#### The data
[Start of Attachment]

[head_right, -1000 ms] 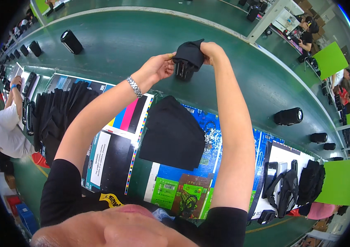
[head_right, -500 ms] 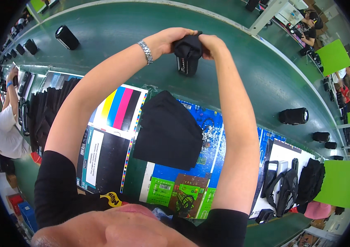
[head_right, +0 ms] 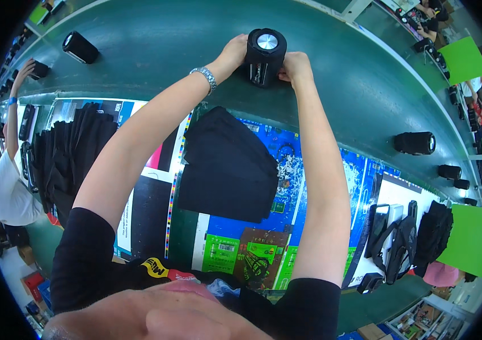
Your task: The person takes black fabric sleeves from a stack, opens and adjusts each one by hand, and slips them over cylindrical electronic devices.
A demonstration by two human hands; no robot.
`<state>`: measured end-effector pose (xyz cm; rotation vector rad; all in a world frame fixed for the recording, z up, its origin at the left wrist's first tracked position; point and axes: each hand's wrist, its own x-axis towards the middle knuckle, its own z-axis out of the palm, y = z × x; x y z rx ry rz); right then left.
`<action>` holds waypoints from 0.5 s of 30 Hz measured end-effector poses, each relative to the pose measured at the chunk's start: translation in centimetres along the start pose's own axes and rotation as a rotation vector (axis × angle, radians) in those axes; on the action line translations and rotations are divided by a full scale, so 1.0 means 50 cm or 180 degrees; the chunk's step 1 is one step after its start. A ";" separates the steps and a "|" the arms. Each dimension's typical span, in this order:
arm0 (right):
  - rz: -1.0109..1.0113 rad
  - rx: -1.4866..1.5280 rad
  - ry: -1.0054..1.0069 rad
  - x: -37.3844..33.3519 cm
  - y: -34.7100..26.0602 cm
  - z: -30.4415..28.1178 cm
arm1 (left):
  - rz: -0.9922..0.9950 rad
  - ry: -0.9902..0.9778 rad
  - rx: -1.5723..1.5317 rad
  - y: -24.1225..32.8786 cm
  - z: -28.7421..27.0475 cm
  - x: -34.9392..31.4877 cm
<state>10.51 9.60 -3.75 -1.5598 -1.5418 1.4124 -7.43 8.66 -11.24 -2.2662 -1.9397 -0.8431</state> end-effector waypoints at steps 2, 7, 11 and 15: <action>-0.0110 -0.0156 0.0045 -0.010 -0.004 0.026 | -0.0573 0.0748 -0.0475 -0.030 0.027 -0.017; -0.0482 -0.1106 0.0582 -0.017 0.059 -0.029 | -0.0212 0.0663 -0.0356 0.057 0.024 -0.043; -0.0312 -0.0933 0.0556 -0.032 0.056 -0.044 | -0.1101 0.0608 -0.2658 0.141 -0.058 -0.026; -0.0560 -0.0374 0.0658 -0.027 0.048 -0.005 | -0.1477 0.0357 -0.5785 0.138 -0.068 -0.003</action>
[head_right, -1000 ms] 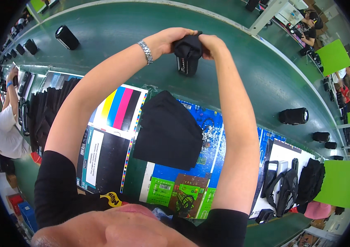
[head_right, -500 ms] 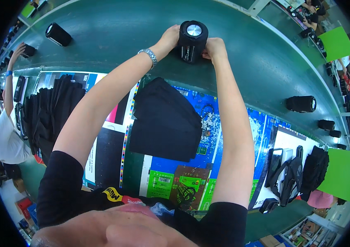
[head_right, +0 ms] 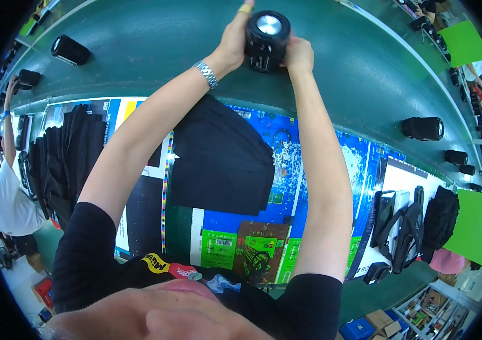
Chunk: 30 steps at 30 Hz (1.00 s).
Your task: The person takes black fabric sleeves from a stack, opens and adjusts each one by hand, and slips them over cylindrical electronic devices.
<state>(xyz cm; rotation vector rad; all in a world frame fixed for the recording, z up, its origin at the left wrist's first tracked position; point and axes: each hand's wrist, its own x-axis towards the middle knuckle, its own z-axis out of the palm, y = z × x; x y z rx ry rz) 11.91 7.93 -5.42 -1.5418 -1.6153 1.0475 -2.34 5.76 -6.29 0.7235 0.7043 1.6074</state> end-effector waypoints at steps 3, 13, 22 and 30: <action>-0.0254 0.0576 0.0151 -0.022 0.035 -0.025 | -0.0143 -0.0086 -0.0357 0.007 0.059 -0.021; -0.0111 0.2944 -0.0692 -0.264 -0.099 -0.042 | -0.0940 -0.0600 -0.1197 0.150 0.170 -0.161; 0.0354 0.2712 -0.1162 -0.294 -0.110 -0.081 | -0.0566 -0.0200 -0.0565 0.159 0.200 -0.213; -0.0914 0.1013 0.0829 -0.234 -0.086 -0.127 | -0.1163 0.1393 -0.0262 0.127 0.090 -0.152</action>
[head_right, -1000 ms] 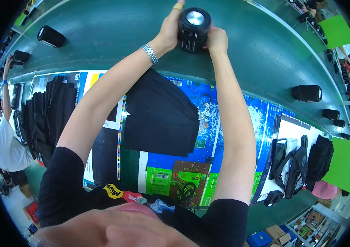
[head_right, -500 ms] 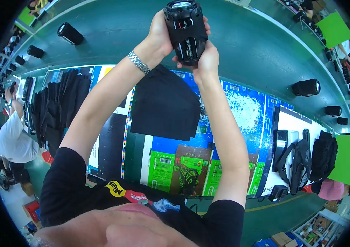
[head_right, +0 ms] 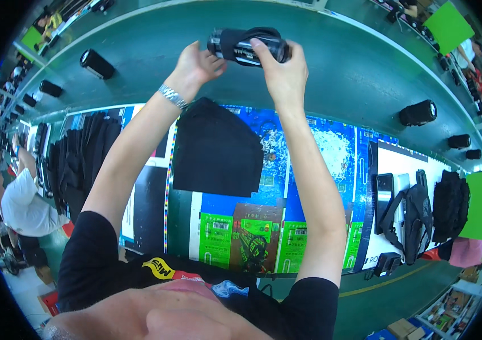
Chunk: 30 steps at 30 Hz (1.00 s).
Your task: The person takes black fabric sleeves from a stack, opens and adjusts each one by hand, and slips them over cylindrical electronic devices.
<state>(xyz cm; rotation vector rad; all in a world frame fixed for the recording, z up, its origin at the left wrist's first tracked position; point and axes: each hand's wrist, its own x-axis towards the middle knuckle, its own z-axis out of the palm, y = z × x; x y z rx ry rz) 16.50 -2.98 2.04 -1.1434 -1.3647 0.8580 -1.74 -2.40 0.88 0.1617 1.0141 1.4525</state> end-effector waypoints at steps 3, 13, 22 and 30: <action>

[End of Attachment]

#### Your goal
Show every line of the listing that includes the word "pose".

#### Result
`<state>`: measured end-effector pose (xyz cm; rotation vector rad; all in a world frame fixed for the recording, z up, its origin at the left wrist's first tracked position; point and axes: each hand's wrist, its own x-axis towards the middle knuckle, its own z-axis out of the palm, y = z × x; x y z rx ry rz); right then left.
`<action>` holds waypoints from 0.5 s of 30 Hz measured end-effector poses, each relative to the pose measured at the chunk's start: translation in centimetres along the start pose's own axes and rotation as a rotation vector (axis × angle, radians) in those axes; on the action line translations and rotations are divided by a full scale, so 1.0 means 50 cm or 180 degrees; the chunk's step 1 is one step after its start. A ";" separates the steps and a "|" the arms. Each dimension's typical span, in this order:

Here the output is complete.